Second, the railroad freight operator, Palo Alto-based NWP Co., which just restarted freight rail service to Marin and Sonoma counties this summer, has first dibs on excursion service, limited by SMART’s operations, according to railroad Executive Director Mitch Stogner.
“Given the magnitude of the SMART construction project, it makes the most sense to wait until they have the track mostly rehabilitated,” said NWP President John Williams. “We do not want to start the service and then have to close it down or have irregular service.”
An excursion train similar to the Skunk Train, which runs between Fort Bragg and Willits, operated from Healdsburg north from 1996–98. To stay out of the way of SMART projects, such service could run north of Santa Rosa, but NWP doesn’t have the staffing or budget for that at the moment, Mr. Williams said.
Early last year, TastingRoom.com started its service to transfer wine from vintner’s bottles to 50-milliliter bottles for tasting kits. It’s billed as a lower-cost way of sending samples and allowing consumers to remotely try out various wines. However, opening a bottle for such a transfer risks a much higher cost of spoilage before the consumer or critic receives the samples. The secret sauce of the venture is the oxygen-free transfer process.
This summer, the footprint of the company’s transfer facility in Airport Gateway Center near Charles M. Schulz–Sonoma County Airport north of Santa Rosa expanded to 25,000 square feet from 16,000 square feet to accommodate the dozens of wineries that now use the service.
The owners of Russian River Vineyards and its Corks restaurant filed for U.S. Bankruptcy Court reorganization. The tasting room and restaurant will remain open while the company deals with debts, mostly left over from restarting shuttered operations nearly three years ago, according to Chris O’Neill, managing member.
Sonoma Vineyard Acquisition, LLC, which took over the business from the Topolos family in late 2008, filed for Chapter 11 protection on Aug. 10. The company listed $3.82 million in assets, $3.5 million of which assigned to be the 12-acre Forestville property, according to court records.
Liabilities totaled $2.96 million, dominated by Redwood Credit Union‘s $1.15 million first deed on a $3 million Small Business Administration loan to purchase the property in October 2009, a $908,000 second to SBA conduit Bay Area Development and $430,000 in third and fourth deeds to former owner Jerry Topolos.
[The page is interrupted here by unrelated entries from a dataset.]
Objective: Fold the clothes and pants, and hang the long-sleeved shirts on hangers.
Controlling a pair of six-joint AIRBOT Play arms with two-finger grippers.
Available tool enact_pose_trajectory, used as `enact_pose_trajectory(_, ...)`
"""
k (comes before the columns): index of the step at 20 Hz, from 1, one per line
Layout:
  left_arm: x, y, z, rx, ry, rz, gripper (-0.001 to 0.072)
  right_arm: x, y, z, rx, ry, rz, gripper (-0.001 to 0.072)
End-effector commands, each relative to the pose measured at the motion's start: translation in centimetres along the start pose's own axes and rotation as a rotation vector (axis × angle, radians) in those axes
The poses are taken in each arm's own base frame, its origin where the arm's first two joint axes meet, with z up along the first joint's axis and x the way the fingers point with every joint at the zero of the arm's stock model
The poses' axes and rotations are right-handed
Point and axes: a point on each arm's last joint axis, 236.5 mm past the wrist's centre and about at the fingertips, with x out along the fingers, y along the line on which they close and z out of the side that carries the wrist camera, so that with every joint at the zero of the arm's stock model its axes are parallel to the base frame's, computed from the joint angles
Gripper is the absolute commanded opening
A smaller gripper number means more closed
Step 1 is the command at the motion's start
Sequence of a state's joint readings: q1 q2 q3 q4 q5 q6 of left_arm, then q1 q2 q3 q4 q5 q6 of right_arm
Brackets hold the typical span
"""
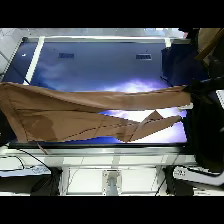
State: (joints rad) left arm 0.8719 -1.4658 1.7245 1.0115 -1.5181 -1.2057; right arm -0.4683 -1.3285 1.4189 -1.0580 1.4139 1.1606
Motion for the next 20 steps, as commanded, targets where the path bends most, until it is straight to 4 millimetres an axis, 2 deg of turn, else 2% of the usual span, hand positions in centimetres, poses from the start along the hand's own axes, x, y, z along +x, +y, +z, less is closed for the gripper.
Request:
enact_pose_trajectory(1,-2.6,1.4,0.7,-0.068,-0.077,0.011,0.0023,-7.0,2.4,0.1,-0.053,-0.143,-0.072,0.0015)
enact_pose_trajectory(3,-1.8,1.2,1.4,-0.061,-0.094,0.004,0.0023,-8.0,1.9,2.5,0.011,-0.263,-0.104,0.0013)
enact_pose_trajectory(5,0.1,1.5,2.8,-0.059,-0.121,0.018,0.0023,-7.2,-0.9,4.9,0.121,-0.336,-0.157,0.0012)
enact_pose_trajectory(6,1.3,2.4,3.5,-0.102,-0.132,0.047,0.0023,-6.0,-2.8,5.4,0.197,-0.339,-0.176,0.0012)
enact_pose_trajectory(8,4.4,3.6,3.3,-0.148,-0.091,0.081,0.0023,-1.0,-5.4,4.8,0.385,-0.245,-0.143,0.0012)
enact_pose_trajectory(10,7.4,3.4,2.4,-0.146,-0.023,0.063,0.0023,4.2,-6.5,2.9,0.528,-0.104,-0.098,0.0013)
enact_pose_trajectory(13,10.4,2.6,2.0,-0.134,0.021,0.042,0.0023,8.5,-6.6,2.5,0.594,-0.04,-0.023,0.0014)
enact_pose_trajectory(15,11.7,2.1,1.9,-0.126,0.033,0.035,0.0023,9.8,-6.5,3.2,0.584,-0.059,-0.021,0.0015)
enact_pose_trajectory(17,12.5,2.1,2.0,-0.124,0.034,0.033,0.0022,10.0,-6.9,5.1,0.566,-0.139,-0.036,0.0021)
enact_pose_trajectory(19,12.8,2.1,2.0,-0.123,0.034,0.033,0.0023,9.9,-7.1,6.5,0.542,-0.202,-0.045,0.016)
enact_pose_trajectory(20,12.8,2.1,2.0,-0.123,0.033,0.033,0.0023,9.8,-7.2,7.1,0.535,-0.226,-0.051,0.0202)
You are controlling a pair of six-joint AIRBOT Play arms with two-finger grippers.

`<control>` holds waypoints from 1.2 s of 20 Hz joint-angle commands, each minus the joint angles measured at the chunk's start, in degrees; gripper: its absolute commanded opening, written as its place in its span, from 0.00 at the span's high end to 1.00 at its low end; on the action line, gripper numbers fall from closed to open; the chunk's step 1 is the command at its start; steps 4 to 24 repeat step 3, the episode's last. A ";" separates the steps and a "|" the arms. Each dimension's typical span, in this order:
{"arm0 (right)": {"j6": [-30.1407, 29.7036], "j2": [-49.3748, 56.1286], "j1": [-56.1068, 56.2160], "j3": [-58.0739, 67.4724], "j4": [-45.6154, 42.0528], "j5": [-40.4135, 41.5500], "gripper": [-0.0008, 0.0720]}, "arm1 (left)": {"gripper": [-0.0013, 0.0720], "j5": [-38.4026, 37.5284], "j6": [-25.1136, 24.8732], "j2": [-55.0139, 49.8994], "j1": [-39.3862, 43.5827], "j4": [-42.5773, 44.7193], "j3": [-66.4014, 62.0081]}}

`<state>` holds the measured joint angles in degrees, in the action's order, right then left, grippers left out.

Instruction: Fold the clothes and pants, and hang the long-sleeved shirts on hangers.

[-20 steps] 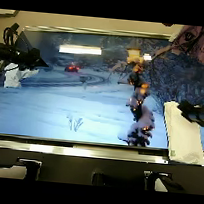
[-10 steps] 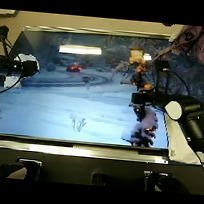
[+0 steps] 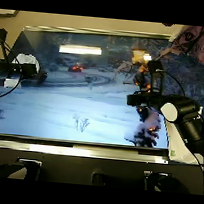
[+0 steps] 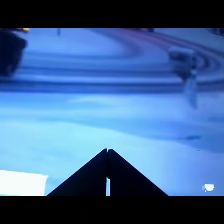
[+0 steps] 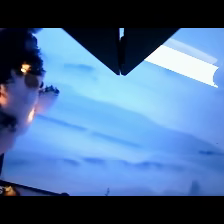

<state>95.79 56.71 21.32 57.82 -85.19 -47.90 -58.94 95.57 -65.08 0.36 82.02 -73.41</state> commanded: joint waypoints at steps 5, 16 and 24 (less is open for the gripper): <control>-0.02 -0.04 0.11 0.07 0.07 0.02 0.95 | 0.96 0.11 0.04 0.04 0.02 0.11 0.11; -0.02 -0.04 0.11 0.07 0.07 0.02 0.95 | 0.96 0.11 0.04 0.04 0.02 0.11 0.11; -0.02 -0.04 0.11 0.07 0.07 0.02 0.95 | 0.96 0.11 0.04 0.04 0.02 0.11 0.11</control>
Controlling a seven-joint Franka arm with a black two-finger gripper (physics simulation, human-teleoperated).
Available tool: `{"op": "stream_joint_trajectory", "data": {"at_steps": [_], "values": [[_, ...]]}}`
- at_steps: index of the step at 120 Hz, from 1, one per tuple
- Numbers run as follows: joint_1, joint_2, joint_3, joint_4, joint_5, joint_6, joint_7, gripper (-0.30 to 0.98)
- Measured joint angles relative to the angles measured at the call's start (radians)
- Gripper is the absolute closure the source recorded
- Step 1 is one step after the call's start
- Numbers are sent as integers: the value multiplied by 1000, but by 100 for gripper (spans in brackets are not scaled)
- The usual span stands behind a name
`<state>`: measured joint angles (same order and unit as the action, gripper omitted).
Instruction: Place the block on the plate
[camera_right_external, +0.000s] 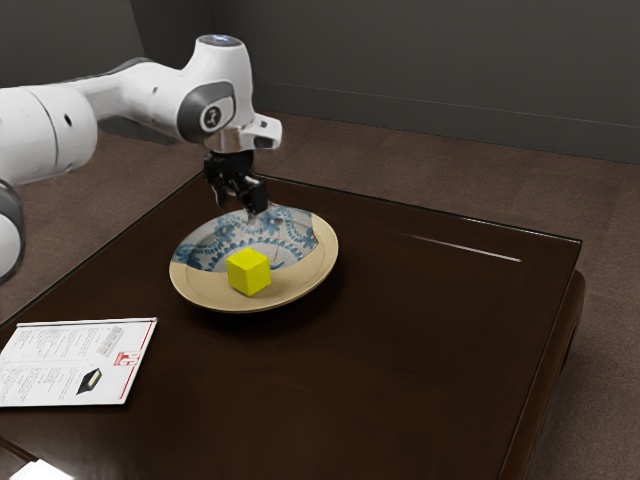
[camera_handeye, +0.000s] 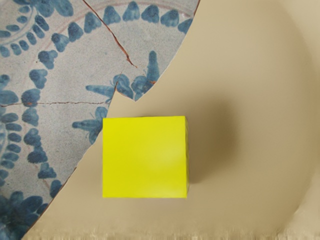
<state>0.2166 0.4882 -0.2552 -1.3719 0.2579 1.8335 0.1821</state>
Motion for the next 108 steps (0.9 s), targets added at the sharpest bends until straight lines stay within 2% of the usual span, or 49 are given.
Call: {"op": "stream_joint_trajectory", "data": {"at_steps": [44, 63, 81, 94, 108], "values": [[-20, -103, 1, 7, -13, -88, -16, 0], [-41, -155, 28, 9, -45, -137, -19, 0], [-97, -218, 112, 7, -73, -181, -25, 0], [-170, -275, 243, 1, -93, -210, -33, 0], [-183, -346, 303, -12, -107, -241, -40, 0]]}}
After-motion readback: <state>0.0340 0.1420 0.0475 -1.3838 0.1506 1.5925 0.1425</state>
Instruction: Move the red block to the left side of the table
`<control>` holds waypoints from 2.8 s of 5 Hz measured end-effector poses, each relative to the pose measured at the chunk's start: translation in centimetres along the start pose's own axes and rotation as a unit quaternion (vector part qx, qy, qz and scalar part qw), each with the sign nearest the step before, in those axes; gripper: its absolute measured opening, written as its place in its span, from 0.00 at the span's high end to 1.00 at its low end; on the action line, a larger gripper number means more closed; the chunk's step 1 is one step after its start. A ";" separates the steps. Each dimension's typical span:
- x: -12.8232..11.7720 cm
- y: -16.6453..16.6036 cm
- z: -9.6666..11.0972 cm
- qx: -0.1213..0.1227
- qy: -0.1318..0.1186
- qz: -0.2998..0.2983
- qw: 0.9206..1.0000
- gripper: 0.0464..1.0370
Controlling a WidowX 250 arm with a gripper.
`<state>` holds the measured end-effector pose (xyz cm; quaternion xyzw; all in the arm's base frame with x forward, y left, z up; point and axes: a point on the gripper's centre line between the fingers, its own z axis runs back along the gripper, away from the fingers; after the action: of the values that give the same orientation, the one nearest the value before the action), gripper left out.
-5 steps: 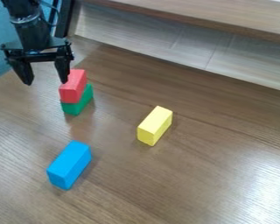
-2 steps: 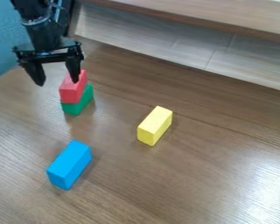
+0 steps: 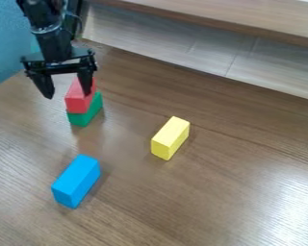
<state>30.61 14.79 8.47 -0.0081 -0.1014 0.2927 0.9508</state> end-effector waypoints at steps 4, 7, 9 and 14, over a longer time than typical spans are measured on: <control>0.3 -0.5 -2.1 0.009 -0.005 0.010 1.000 0.46; -0.1 4.0 -1.3 0.026 0.001 0.026 0.999 0.46; 0.3 8.6 -0.7 0.034 -0.002 0.041 0.999 0.46; 2.0 7.4 -2.0 0.017 -0.001 0.016 1.000 0.46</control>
<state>28.54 22.12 6.33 0.0069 -0.0972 0.3093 0.9459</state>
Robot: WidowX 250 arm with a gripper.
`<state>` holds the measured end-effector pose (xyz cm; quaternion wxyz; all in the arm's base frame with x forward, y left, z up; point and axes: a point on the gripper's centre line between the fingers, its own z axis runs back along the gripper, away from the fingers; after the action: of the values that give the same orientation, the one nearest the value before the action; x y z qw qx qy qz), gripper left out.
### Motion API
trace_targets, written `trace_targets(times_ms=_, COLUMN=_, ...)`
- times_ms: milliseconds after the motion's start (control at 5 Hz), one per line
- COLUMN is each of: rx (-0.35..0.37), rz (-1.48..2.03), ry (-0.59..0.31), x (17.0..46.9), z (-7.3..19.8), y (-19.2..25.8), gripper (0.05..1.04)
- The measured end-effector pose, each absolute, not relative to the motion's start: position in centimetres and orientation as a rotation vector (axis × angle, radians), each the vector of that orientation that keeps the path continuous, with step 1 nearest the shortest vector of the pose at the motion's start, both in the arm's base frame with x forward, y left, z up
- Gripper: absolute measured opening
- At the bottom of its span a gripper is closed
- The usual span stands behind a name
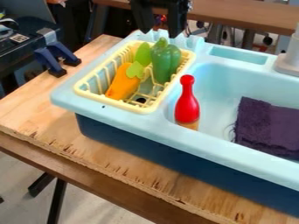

Liens from Owl Ridge Wine Services, which has been making the brand, and growers total $172,000. County and state tax bills total $120,000.
Read more at northbaybusinessjournal.com/38507.
Bill Reading, founder of and portmaker for Petaluma-based Sonoma Valley Portworks, purchased the company from American Beverage Group Inc. He put the port house into a new wine company he just formed, called Re:Wined LLC.
“Sonoma Valley Portworks has owned my heart since its inception,” Mr. Reading said. “This transition allows me to focus on what I love most — producing unique, award-winning ports and after-dinner wines.”